Thursday, February 21, 2019

The Orville 2.8: Recalling Čapek, Part 1



The idea of a species of AI - robots (mechanistic), androids (flesh and blood), what have you - rebelling against, overthrowing, massacring their human or biological creators is at least as old as Karel Čapek's 1922 R.U.R.   Against all odds, The Orville picked up that theme with the lovable Isaac and his polished, gleaming "people" on Kaylon in tonight's episode 2.8.

The love between Isaac and Claire - or rather, her of him, and what Isaac feels being something maybe akin to love - that began in the first episode of this season (2.1) serves as a good prelude to what happened tonight.  Hey, their relationship, or Isaac's part of it, fooled me.  I thought he was really experiencing the AI equivalent of something like love, whatever that is.   All of that made tonight's twist all the more jolting,

The episode went in quick progression to Isaac being de-activated aka dead or something like that, to Isaac and the denizens of his home world being hard to get to join the Union, to the machines revealing themselves as out to destroy all human, biologically-sentient life, just as they did earlier on their own planet, to the tune of billions murdered.

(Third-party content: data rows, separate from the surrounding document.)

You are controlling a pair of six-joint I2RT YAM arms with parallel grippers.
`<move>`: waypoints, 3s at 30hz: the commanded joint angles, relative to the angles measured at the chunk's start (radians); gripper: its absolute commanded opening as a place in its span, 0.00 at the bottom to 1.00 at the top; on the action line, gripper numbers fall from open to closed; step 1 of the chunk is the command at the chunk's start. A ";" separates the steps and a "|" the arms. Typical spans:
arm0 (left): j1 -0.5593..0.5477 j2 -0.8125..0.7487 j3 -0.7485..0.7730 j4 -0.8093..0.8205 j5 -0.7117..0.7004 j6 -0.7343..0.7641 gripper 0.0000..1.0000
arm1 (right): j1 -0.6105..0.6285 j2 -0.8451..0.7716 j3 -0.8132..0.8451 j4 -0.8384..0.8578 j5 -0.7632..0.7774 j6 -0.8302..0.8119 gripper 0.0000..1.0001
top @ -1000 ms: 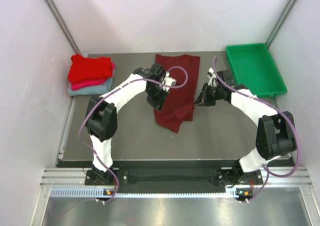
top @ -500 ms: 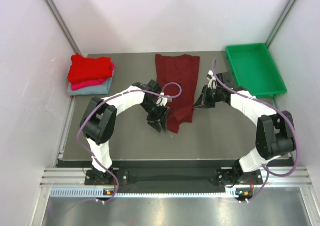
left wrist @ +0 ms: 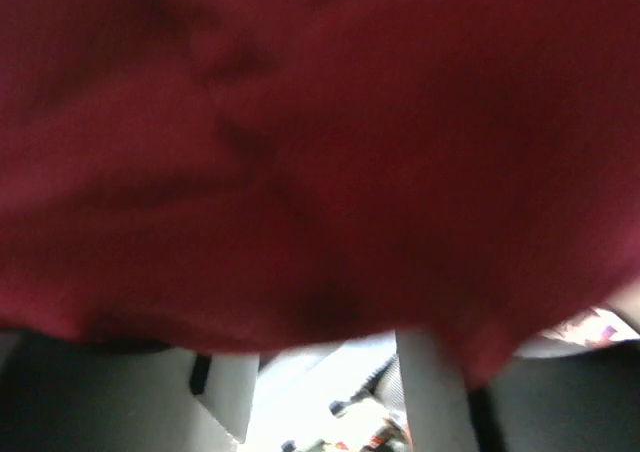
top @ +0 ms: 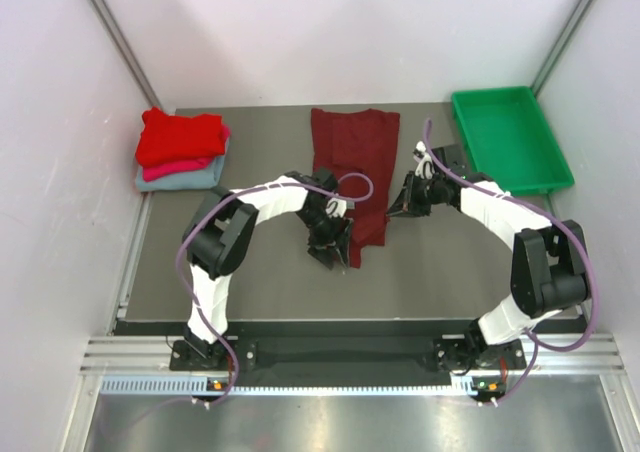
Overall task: Fold and stack the t-shirts
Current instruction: Fold the tshirt
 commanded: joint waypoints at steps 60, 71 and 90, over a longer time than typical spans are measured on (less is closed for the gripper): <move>-0.381 -0.122 -0.016 0.272 -0.644 0.720 0.50 | -0.053 0.003 -0.019 0.054 0.006 -0.038 0.00; -0.381 -0.090 -0.017 0.242 -0.596 0.716 0.50 | -0.053 0.008 -0.020 0.058 0.005 -0.035 0.00; -0.378 -0.140 -0.017 0.167 -0.570 0.680 0.00 | -0.059 -0.016 -0.027 0.064 0.009 -0.037 0.00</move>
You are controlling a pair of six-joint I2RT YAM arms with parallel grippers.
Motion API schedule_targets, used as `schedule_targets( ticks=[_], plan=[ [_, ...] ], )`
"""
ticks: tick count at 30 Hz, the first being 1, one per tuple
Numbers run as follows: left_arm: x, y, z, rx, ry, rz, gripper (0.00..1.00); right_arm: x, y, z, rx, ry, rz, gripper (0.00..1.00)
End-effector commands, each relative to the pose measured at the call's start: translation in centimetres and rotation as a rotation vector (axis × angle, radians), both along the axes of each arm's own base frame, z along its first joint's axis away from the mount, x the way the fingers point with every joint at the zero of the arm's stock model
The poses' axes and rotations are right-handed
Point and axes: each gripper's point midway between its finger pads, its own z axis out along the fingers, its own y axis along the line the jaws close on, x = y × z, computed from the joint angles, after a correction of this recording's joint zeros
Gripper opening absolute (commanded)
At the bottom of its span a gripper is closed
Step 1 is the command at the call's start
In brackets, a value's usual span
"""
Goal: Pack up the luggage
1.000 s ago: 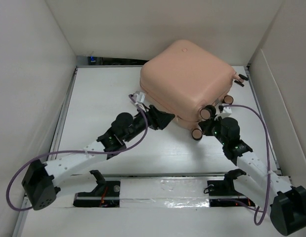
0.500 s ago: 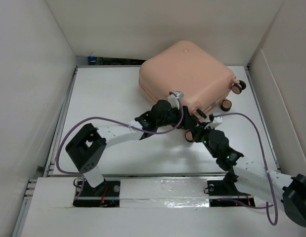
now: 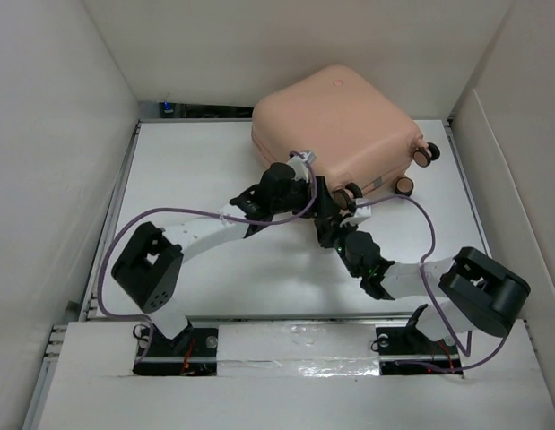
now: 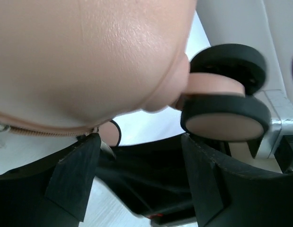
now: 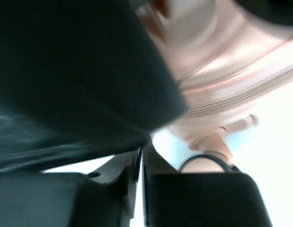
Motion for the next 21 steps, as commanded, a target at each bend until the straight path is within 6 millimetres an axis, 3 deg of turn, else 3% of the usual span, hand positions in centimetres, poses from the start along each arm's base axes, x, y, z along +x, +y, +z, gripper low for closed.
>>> schedule_targets(
  ticks=[1,2,3,4,5,6,7,8,9,12,14,16,20,21],
  plan=[
    [-0.2,1.4,9.6,-0.229,-0.238,0.039,0.68,-5.9,8.5,6.4,0.189,-0.089,0.424,0.27],
    [-0.1,2.3,9.1,-0.215,-0.239,0.059,0.69,-5.6,8.1,6.2,0.197,-0.069,0.393,0.37],
    [-0.6,3.3,9.8,-0.218,-0.262,0.077,0.68,-5.7,7.8,5.2,0.169,-0.032,0.381,0.45],
    [-0.3,4.9,7.8,-0.180,-0.253,0.108,0.68,-5.8,7.6,5.0,0.156,-0.024,0.378,0.58],
    [-0.5,5.6,7.3,-0.167,-0.256,0.123,0.65,-6.3,7.5,5.4,0.156,-0.025,0.390,0.63],
    [-0.6,6.8,8.2,-0.177,-0.288,0.171,0.62,-6.5,7.0,4.5,0.130,0.009,0.380,0.67],
    [-1.0,7.7,6.7,-0.155,-0.280,0.195,0.60,-7.0,6.9,4.3,0.121,0.020,0.387,0.73],
    [-1.1,8.4,6.4,-0.151,-0.287,0.217,0.53,-7.3,6.4,4.6,0.122,0.019,0.387,0.73],
    [-1.2,9.1,6.7,-0.159,-0.305,0.244,0.49,-7.6,5.9,3.6,0.091,0.056,0.382,0.74],
    [-1.7,10.2,4.2,-0.134,-0.290,0.267,0.38,-8.8,4.9,3.3,0.060,0.094,0.390,0.73],
    [-2.0,10.4,2.2,-0.111,-0.272,0.265,0.34,-9.7,4.8,3.7,0.039,0.108,0.432,0.41],
    [-2.3,10.0,1.1,-0.115,-0.281,0.229,0.26,-11.0,4.7,5.8,0.003,0.088,0.481,0.02],
    [-2.5,8.1,1.1,-0.150,-0.308,0.169,0.28,-10.9,1.9,11.6,-0.046,-0.002,0.392,0.01],
    [-2.6,7.4,0.3,-0.123,-0.300,0.160,0.32,-10.6,0.7,12.1,-0.078,-0.007,0.349,0.08]
  ],
)
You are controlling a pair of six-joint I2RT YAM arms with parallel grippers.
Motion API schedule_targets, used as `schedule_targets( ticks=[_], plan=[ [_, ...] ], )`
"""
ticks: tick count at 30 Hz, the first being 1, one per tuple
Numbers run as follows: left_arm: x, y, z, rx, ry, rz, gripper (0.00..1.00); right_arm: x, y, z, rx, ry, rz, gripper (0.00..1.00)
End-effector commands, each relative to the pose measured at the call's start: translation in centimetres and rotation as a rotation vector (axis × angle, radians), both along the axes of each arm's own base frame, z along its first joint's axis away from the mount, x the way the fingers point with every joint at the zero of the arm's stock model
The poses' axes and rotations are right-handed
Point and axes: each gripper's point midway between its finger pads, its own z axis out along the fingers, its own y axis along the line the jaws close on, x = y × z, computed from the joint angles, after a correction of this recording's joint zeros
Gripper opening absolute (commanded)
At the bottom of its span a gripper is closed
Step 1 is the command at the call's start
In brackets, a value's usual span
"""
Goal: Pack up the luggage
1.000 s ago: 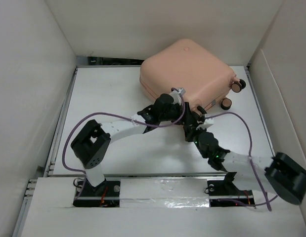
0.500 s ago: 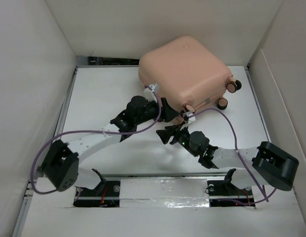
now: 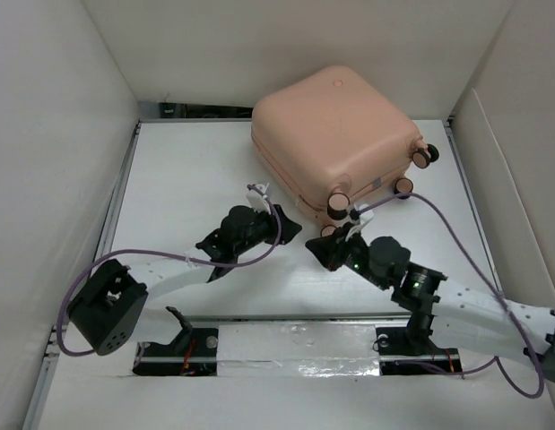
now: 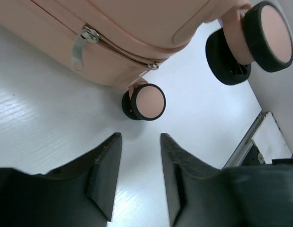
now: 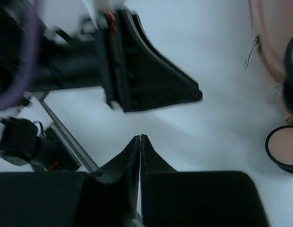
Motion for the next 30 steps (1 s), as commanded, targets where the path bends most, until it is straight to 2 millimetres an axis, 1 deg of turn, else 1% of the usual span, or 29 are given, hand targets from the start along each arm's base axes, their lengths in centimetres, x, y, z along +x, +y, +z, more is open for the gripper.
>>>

As this nod to the Borg first began to unfold in the final moments of this two-part episode (the second will be on next Thursday), I began to think of all kinds of scenarios in which Isaac could yet emerge as a good (mechanical) guy.  Maybe the machines of Kaylon were putting humanity to the final test - see how we responded to this assault on our very existence - before they accepted our generous invitation to the join the Union.  But I have a feeling that won't be how this part of The Orville's two-part narrative ends.

I'll tell you what I think of that ending next week.  But, as of now, The Orville has switched from being dramedy to sheer drama with a comic tinge.  Which makes me want to watch it even more.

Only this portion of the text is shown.